#### [What is being asked]
Of the entries below, return only those lines from the line with "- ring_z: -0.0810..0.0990" to the line with "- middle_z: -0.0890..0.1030", exactly, both included.

#### [Recorded information]
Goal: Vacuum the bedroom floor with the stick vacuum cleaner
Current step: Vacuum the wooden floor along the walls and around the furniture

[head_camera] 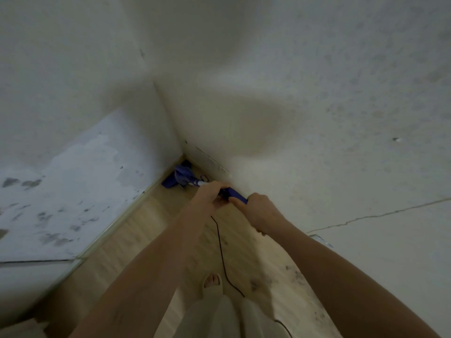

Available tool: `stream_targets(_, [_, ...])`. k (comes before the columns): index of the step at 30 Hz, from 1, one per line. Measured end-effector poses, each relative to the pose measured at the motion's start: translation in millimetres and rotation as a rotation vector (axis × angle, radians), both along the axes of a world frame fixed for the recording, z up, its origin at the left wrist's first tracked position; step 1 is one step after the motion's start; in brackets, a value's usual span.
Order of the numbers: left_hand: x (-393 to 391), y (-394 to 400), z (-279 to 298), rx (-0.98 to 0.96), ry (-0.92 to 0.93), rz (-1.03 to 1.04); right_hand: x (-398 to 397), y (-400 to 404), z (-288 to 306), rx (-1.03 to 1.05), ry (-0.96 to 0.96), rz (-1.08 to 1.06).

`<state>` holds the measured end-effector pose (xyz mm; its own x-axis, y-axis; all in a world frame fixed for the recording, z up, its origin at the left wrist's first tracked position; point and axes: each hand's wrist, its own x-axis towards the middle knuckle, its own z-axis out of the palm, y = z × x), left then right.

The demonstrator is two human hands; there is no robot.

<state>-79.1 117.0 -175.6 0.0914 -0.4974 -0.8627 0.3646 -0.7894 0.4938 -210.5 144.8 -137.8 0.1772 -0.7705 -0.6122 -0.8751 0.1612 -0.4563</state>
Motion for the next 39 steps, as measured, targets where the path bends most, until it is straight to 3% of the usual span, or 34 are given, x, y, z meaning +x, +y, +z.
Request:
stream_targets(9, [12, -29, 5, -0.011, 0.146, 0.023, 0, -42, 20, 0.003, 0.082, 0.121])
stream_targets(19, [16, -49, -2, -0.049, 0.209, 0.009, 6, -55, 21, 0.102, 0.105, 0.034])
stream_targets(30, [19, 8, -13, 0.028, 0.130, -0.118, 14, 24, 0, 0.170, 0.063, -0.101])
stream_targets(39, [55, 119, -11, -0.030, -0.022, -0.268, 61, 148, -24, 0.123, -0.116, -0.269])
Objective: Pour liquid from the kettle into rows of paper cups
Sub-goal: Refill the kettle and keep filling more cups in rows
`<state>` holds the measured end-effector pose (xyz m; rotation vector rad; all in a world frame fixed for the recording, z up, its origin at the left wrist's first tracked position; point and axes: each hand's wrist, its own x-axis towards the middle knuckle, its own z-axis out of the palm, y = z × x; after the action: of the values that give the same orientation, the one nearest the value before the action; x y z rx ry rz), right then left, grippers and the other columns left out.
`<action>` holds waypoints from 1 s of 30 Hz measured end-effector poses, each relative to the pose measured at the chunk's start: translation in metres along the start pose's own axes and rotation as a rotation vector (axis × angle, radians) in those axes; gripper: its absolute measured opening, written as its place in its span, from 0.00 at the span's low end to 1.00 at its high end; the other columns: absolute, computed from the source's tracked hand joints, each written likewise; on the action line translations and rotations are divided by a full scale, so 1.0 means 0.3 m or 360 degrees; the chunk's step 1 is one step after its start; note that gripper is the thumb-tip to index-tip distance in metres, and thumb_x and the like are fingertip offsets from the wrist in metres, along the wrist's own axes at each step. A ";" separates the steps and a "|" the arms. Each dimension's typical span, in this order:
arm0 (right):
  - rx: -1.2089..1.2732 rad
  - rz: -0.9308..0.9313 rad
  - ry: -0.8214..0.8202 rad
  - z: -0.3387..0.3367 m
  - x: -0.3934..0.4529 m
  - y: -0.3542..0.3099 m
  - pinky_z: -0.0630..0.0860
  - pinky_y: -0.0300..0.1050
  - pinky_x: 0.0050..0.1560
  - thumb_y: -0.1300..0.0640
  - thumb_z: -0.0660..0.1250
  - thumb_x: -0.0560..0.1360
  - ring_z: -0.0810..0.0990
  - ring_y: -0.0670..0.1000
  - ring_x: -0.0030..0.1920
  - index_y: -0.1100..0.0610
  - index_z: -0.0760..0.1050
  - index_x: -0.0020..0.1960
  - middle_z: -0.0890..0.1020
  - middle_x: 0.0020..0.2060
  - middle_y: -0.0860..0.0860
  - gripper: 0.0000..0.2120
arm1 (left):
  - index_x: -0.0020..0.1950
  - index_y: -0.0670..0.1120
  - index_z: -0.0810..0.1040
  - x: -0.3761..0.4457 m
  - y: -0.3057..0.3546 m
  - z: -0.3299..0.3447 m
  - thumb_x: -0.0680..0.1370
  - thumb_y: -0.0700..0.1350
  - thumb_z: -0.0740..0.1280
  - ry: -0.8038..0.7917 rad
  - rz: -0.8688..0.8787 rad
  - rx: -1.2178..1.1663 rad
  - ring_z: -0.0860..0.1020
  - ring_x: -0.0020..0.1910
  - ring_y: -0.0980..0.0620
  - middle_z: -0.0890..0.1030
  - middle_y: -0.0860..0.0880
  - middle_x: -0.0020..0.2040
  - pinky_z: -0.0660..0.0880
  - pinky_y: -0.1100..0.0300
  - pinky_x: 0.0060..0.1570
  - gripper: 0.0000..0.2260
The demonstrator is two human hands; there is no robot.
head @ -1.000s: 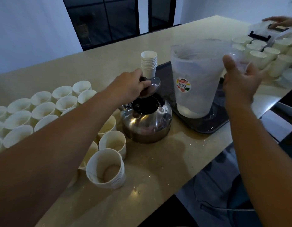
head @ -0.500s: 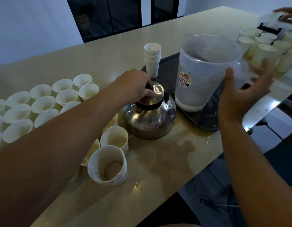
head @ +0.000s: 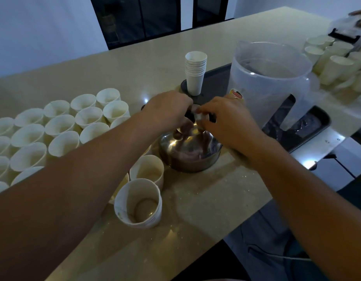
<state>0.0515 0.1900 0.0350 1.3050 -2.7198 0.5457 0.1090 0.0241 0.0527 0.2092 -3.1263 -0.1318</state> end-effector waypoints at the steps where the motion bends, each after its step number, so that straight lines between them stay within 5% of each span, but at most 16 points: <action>1: -0.0086 0.0006 -0.0073 -0.004 0.022 -0.001 0.70 0.55 0.64 0.48 0.67 0.80 0.73 0.55 0.61 0.46 0.79 0.64 0.80 0.59 0.50 0.14 | 0.54 0.51 0.79 0.000 -0.002 0.002 0.73 0.54 0.74 0.0015 0.0005 0.0026 0.78 0.47 0.48 0.80 0.50 0.46 0.75 0.52 0.46 0.13; 9: -0.0394 -0.0017 -0.0302 -0.028 0.135 0.017 0.63 0.54 0.58 0.44 0.68 0.78 0.68 0.57 0.63 0.37 0.75 0.68 0.77 0.64 0.49 0.18 | 0.54 0.53 0.79 0.011 -0.002 -0.032 0.76 0.54 0.71 -0.0025 0.0063 0.0205 0.72 0.44 0.49 0.76 0.52 0.43 0.61 0.54 0.50 0.10; 15: -0.0433 0.0022 -0.0502 -0.028 0.163 -0.003 0.63 0.54 0.55 0.39 0.70 0.75 0.68 0.58 0.64 0.38 0.76 0.67 0.78 0.60 0.51 0.21 | 0.57 0.53 0.79 0.017 0.006 -0.043 0.76 0.56 0.72 -0.0094 0.0043 0.0218 0.72 0.45 0.49 0.80 0.52 0.48 0.62 0.50 0.57 0.13; 18: -0.0464 0.0039 -0.0531 -0.027 0.171 -0.010 0.67 0.56 0.63 0.41 0.70 0.76 0.69 0.58 0.65 0.38 0.76 0.67 0.78 0.61 0.51 0.20 | 0.56 0.53 0.79 0.016 0.011 -0.050 0.77 0.57 0.70 -0.0119 0.0021 0.0263 0.72 0.45 0.49 0.78 0.52 0.44 0.62 0.49 0.60 0.12; 23: -0.0503 0.0070 -0.0493 -0.010 0.186 -0.013 0.73 0.56 0.62 0.46 0.70 0.77 0.76 0.57 0.59 0.42 0.80 0.63 0.80 0.57 0.52 0.15 | 0.58 0.52 0.79 0.020 0.007 -0.037 0.77 0.54 0.72 -0.0121 -0.0016 0.0182 0.71 0.45 0.49 0.77 0.52 0.44 0.62 0.48 0.61 0.13; 27: -0.0481 0.0097 -0.0504 -0.002 0.200 -0.014 0.73 0.48 0.48 0.45 0.71 0.76 0.75 0.52 0.47 0.46 0.81 0.61 0.76 0.48 0.51 0.14 | 0.59 0.50 0.79 0.029 0.006 -0.023 0.76 0.48 0.72 -0.0094 -0.0008 0.0172 0.70 0.45 0.49 0.74 0.52 0.42 0.62 0.49 0.57 0.12; 30: -0.0497 0.0085 -0.0451 0.010 0.186 -0.006 0.71 0.48 0.47 0.46 0.70 0.78 0.74 0.52 0.44 0.45 0.82 0.58 0.77 0.46 0.51 0.10 | 0.58 0.50 0.79 0.032 0.006 -0.017 0.75 0.48 0.74 -0.0106 -0.0008 0.0151 0.71 0.46 0.49 0.75 0.51 0.44 0.60 0.51 0.53 0.13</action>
<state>0.0177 0.1465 0.0451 1.3147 -2.9104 -0.0709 0.0993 0.0240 0.0580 0.2178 -3.2018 0.0103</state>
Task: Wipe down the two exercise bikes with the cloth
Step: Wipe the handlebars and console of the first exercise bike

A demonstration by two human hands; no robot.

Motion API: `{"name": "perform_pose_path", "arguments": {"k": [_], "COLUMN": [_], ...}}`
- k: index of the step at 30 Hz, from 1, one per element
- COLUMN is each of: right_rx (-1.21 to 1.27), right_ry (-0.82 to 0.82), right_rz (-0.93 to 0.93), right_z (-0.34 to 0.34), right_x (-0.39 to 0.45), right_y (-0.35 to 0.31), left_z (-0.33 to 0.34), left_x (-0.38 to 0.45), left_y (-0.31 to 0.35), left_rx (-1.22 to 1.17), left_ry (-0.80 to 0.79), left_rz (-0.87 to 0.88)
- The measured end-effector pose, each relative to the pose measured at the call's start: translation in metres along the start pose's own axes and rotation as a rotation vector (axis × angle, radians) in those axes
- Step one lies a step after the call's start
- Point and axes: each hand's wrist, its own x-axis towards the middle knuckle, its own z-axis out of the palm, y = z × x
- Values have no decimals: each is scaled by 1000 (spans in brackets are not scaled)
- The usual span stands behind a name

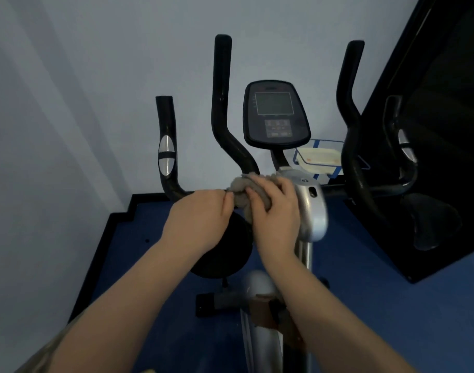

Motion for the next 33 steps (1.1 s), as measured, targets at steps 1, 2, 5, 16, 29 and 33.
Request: {"name": "perform_pose_path", "arguments": {"k": [1, 2, 5, 16, 29, 33], "right_rx": [38, 80, 54, -538, -759, -754], "right_ry": [20, 18, -51, -108, -139, -166], "right_rz": [4, -6, -108, -83, -18, -124], "right_z": [-1, -3, -20, -29, -19, -35], "right_x": [-10, -24, -30, 12, 27, 3], "right_y": [0, 2, 11, 9, -2, 8], "left_z": [-1, 0, 2, 5, 2, 3], "left_x": [-1, -2, -4, -2, -3, -9], "left_y": [0, 0, 1, -2, -1, 0], "left_rx": [-11, -13, 0, 16, 28, 11], "left_ry": [11, 30, 60, 60, 69, 114], "left_rz": [0, 10, 39, 48, 40, 58]}}
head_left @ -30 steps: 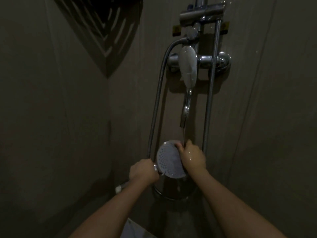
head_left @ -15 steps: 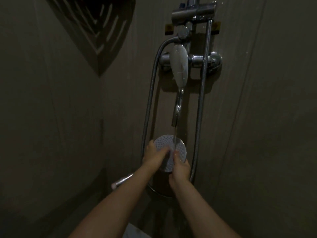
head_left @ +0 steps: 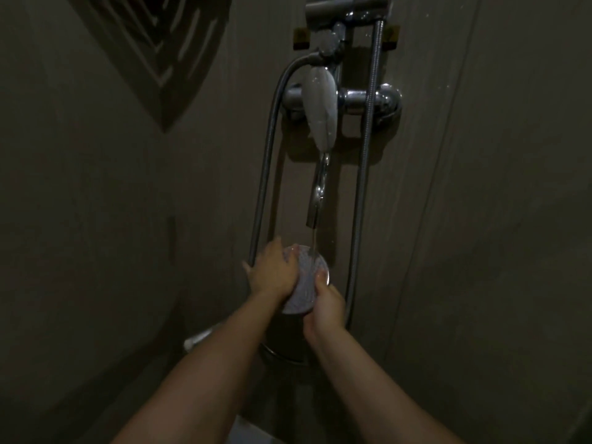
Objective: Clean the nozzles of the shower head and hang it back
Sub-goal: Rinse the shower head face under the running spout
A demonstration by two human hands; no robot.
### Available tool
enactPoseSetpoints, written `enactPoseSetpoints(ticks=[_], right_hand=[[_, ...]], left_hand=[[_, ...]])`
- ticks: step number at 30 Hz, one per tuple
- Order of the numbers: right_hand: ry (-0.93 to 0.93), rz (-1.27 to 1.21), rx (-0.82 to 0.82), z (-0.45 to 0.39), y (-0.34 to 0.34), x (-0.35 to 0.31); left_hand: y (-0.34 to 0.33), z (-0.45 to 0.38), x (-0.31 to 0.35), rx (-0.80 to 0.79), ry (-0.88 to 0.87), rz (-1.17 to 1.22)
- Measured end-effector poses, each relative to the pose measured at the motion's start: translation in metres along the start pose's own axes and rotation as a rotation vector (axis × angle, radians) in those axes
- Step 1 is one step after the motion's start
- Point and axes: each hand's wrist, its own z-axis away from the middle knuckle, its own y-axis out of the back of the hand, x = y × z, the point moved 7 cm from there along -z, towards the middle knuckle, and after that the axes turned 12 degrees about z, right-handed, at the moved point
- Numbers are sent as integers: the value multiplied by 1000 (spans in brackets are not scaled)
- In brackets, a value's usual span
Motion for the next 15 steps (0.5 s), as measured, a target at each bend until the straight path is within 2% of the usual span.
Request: enactPoseSetpoints(ticks=[2,4,5,8,10,12,15], right_hand=[[17,-23,44,2,-3,-1],[44,-93,85,0,-1,-8],[42,-111,97,-1,0,-10],[-27,-119,95,-4,4,-6],[-65,-144,35,-4,4,-2],[-41,-97,-16,-3,0,-6],[21,-6,5,0,0,-16]], left_hand=[[9,3,5,64,3,-11],[7,14,18,84,-113,-118],[0,21,23,42,-185,-165],[-24,37,28,-237,-385,-313],[-23,36,18,-294,-422,-322],[-15,31,2,-235,-306,-172],[-5,27,-22,-136,44,218]])
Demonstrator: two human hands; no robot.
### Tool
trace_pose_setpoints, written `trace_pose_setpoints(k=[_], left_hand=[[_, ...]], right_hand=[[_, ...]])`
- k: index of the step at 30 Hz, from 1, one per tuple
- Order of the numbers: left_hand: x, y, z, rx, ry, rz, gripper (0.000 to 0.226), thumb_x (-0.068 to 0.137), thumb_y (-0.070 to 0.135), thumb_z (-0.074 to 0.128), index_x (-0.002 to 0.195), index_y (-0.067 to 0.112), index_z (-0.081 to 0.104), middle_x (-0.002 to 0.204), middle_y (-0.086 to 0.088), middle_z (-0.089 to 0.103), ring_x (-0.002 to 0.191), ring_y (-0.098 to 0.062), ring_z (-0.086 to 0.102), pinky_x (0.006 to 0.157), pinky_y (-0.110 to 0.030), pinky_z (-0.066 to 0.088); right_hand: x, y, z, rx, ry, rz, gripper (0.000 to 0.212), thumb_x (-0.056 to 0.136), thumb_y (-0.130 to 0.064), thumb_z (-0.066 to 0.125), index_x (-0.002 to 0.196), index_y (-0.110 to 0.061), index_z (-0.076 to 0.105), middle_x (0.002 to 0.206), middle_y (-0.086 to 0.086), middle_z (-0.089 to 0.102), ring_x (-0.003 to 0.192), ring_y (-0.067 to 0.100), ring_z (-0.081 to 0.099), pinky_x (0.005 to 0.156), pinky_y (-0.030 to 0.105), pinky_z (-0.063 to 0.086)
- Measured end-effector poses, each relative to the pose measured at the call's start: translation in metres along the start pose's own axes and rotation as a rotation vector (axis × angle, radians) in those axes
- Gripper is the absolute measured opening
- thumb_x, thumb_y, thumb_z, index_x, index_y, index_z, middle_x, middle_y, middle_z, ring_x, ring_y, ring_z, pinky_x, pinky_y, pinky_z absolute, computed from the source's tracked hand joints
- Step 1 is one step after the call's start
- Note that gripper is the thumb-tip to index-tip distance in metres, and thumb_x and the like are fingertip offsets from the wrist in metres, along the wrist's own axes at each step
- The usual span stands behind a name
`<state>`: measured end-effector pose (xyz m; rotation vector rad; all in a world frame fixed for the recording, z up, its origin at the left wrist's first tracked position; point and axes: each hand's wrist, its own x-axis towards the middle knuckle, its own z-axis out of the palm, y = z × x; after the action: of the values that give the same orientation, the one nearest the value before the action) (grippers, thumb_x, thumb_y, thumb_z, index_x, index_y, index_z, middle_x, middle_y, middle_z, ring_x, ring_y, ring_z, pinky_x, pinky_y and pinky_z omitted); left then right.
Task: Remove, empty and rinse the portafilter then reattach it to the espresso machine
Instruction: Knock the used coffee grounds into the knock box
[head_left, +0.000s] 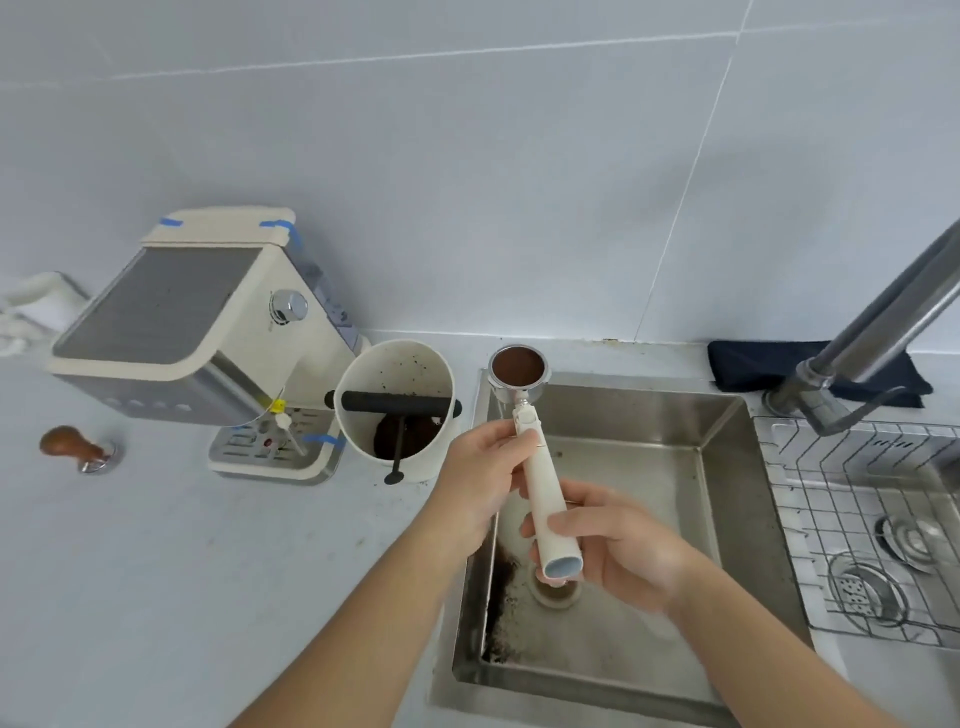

#### [Solution to this exercise]
  - ring_z: -0.0810..0.0990
  - ring_y: -0.0670..0.1000
  - ring_x: -0.0030..0.1920
  - index_y: -0.1100..0.0610
  - index_z: -0.0760..0.1050
  - index_x: -0.0020..0.1960
  - middle_z: -0.0890..0.1020
  - middle_x: 0.0020..0.2060
  - middle_y: -0.0860..0.0860
  - gripper: 0.0000..0.2120
arm1 (left):
  - index_x: -0.0020..0.1950
  - index_y: -0.0670..0.1120
  - index_z: -0.0810..0.1040
  - x: -0.3761..0.4457 m
  - y: -0.3057..0.3546 m
  - z: -0.3299..0.3447 m
  - thumb_x: -0.0680..0.1370
  - thumb_y: -0.0700..0.1350
  - thumb_z: -0.0740..0.1280
  - ry: -0.8038..0.7917 rad
  - rz: -0.8688..0.8787 rad
  - rx: -1.2178..1.1663 rad
  - ring_z: -0.0860..0.1020
  - ring_x: -0.0020..0.1910
  - ring_y: -0.0980..0.0620
  - middle_z: -0.0890..0.1030

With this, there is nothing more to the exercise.